2 NIPS preprints on neuroprose

Mon Jan 17 17:18:38 EST 1994

                    **DO NOT FORWARD TO OTHER GROUPS**

The following two papers have been placed in the neuroprose archive.  The
first prints on 9 pages, the second on 8.  The abstracts are given below,
followed by retrieval instructions.  Only electronic versions of these papers
are available.  Both are to appear in J.D. Cowan, G. Tesauro, and J.
Alspector (Eds.), Advances in Neural Information Processing Systems 6, San
Mateo, CA: Morgan Kaufmann.

 Rich Zemel
 e-mail: zemel at salk.edu

 FTP-host: archive.cis.ohio-state.edu
 FTP-filename: /pub/neuroprose/hinton.autoencoders.ps.Z
 FTP-filename: /pub/neuroprose/zemel.pop-codes.ps.Z

-----------------------------------------------------------------------------
   Autoencoders, Minimum Description Length and Helmholtz Free Energy

	      Geoffrey E. Hinton and Richard S. Zemel

An autoencoder network uses a set of {\it recognition} weights to convert an
input vector into a code vector.  It then uses a set of {\it generative}
weights to convert the code vector into an approximate reconstruction of the
input vector.  We derive an objective function for training autoencoders based
on the Minimum Description Length (MDL) principle.  The aim is to minimize the
information required to describe both the code vector and the reconstruction
error.  We show that this information is minimized by choosing code vectors
stochastically according to a Boltzmann distribution, where the generative
weights define the energy of each possible code vector given the input vector.
Unfortunately, if the code vectors use distributed representations, it is
exponentially expensive to compute this Boltzmann distribution because it
involves all possible code vectors.  We show that the recognition weights of
an autoencoder can be used to compute an approximation to the Boltzmann
distribution and that this approximation gives an upper bound on the
description length.  Even when this bound is poor, it can be used as a
Lyapunov function for learning both the generative and the recognition
weights.  We demonstrate that this approach can be used to learn factorial
codes.

-----------------------------------------------------------------------------
         Developing Population Codes By Minimizing Description Length

               Richard S. Zemel and Geoffrey E. Hinton

The Minimum Description Length principle (MDL) can be used to train the hidden
units of a neural network to extract a representation that is cheap to
describe but nonetheless allows the input to be reconstructed accurately.  We
show how MDL can be used to develop highly redundant population codes.  Each
hidden unit has a location in a low-dimensional {\em implicit} space.  If the
hidden unit activities form a bump of a standard shape in this space, they can
be cheaply encoded by the center of this bump.  So the weights from the input
units to the hidden units in an autoencoder are trained to make the
activities form a standard bump.  The coordinates of the hidden units in the
implicit space are also learned, thus allowing flexibility, as the network
develops a discontinuous topography when presented with different input
classes.  Population-coding in a space other than the input enables a network
to extract nonlinear higher-order properties of the inputs.
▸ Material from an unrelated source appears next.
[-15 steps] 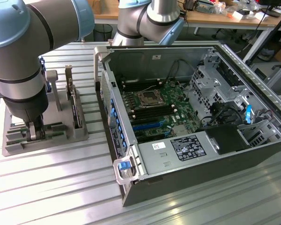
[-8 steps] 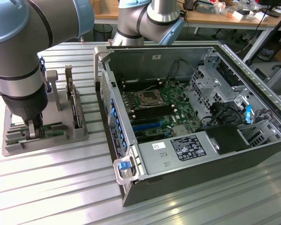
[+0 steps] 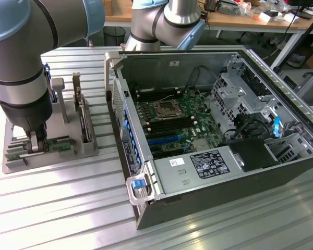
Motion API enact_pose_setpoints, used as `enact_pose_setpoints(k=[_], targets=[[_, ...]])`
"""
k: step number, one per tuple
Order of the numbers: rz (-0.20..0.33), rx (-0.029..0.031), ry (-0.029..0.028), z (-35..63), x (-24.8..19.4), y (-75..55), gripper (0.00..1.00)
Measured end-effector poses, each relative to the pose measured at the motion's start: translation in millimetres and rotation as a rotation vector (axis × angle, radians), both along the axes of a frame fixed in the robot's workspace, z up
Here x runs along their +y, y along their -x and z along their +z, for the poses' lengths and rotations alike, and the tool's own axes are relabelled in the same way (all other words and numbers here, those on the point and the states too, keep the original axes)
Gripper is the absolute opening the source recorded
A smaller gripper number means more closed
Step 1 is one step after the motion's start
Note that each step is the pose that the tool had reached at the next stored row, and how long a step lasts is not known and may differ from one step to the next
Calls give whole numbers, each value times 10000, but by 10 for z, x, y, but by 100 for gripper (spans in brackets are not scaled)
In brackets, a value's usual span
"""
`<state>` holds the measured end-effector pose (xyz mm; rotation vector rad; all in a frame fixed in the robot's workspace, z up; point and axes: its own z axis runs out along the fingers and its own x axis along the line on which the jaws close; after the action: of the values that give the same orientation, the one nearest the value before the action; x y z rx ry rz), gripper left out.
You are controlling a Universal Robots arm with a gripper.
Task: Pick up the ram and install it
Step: 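Pick up the ram and move it above insertion slot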
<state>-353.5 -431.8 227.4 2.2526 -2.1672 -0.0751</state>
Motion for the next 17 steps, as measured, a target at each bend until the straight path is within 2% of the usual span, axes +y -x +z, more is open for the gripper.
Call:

-----------------------------------------------------------------------------

To retrieve from neuroprose:

unix> ftp cheops.cis.ohio-state.edu
Name (cheops.cis.ohio-state.edu:zemel): anonymous
Password: (use your email address)
ftp> cd pub/neuroprose
ftp> get zemel.pop-codes.ps.Z
ftp> get hinton.autoencoders.ps.Z
ftp> quit
unix> uncompress zemel.pop-codes.ps
unix> uncompress hinton.autoencoders.ps
unix> lpr zemel.pop-codes.ps
unix> lpr hinton.autoencoders.ps